▸ **PROBLEM REQUIREMENTS**: Would you print the lines below exactly, beginning at the line that has "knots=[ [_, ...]" and stopping after the line that has "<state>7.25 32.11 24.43"? Only those lines, and no pictures.

++++ COLLECTED MATERIAL

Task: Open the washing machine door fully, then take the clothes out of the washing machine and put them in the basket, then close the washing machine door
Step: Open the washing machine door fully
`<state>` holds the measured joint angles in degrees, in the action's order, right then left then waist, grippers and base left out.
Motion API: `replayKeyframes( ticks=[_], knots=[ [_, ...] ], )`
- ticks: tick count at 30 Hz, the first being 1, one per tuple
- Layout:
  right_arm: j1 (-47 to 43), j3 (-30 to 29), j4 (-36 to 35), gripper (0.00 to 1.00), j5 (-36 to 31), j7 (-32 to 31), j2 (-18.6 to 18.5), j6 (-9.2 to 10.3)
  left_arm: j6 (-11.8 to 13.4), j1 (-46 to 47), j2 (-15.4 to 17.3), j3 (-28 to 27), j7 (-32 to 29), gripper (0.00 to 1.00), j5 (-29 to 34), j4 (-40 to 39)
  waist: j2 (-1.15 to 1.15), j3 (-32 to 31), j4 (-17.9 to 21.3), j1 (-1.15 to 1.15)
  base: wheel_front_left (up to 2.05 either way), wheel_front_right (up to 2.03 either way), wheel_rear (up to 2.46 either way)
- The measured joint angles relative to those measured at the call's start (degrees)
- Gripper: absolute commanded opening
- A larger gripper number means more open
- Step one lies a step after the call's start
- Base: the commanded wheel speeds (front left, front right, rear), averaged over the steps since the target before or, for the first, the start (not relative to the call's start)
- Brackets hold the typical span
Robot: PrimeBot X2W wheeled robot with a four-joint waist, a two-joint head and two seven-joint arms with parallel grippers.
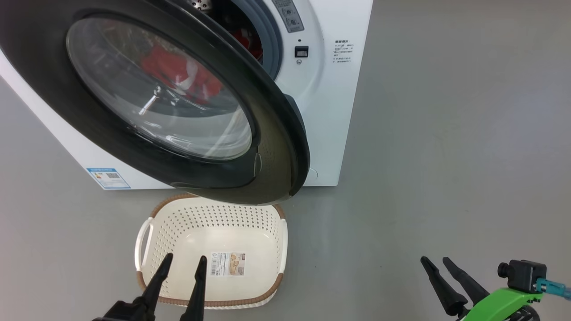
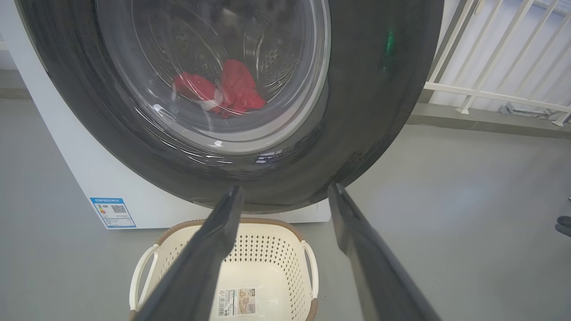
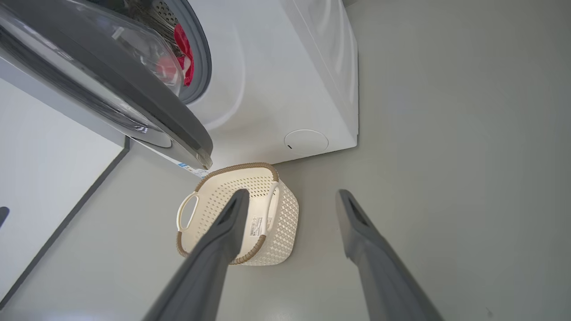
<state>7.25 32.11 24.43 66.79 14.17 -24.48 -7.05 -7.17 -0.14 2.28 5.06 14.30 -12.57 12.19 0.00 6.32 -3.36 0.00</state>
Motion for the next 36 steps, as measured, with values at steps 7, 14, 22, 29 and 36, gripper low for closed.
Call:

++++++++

▸ **YOUR SOLUTION**:
Motion API: `replayKeyframes( ticks=[_], knots=[ [_, ...] ], )`
- ticks: tick count at 30 Hz, the first being 1, one per tuple
- Layout:
  right_arm: j1 (-47 to 43), j3 (-30 to 29), j4 (-36 to 35), gripper (0.00 to 1.00), j5 (-36 to 31), j7 (-32 to 31), j2 (-18.6 to 18.5), j6 (-9.2 to 10.3)
  left_arm: j6 (-11.8 to 13.4), j1 (-46 to 47), j2 (-15.4 to 17.3), j3 (-28 to 27), j7 (-32 to 29), gripper (0.00 to 1.00), j5 (-29 to 34), j4 (-40 to 39)
  waist: j2 (-1.15 to 1.15), j3 (-32 to 31), j4 (-17.9 to 21.3), j1 (-1.15 to 1.15)
  base: wheel_front_left (up to 2.05 either way), wheel_front_right (up to 2.03 either way), wheel_rear (up to 2.46 either way)
- The measured joint angles relative to those measured at the call's start (degrees)
- Gripper: absolute commanded opening
- A larger gripper number means more open
- Step one lies a step after the call's start
- Base: the commanded wheel speeds (front left, front right, rear), averaged over the steps since the target before or, for the first, the start (not relative to the call's start)
- Brackets hold the typical span
Robot: PrimeBot X2W wheeled robot with a four-joint waist, a two-joint head and two seven-joint arms with parallel grippers.
<state>7.25 32.11 24.43 66.79 14.17 -24.48 -7.05 -7.17 -0.14 2.28 5.06 14.30 -12.57 12.19 0.00 6.32 -3.36 0.00</state>

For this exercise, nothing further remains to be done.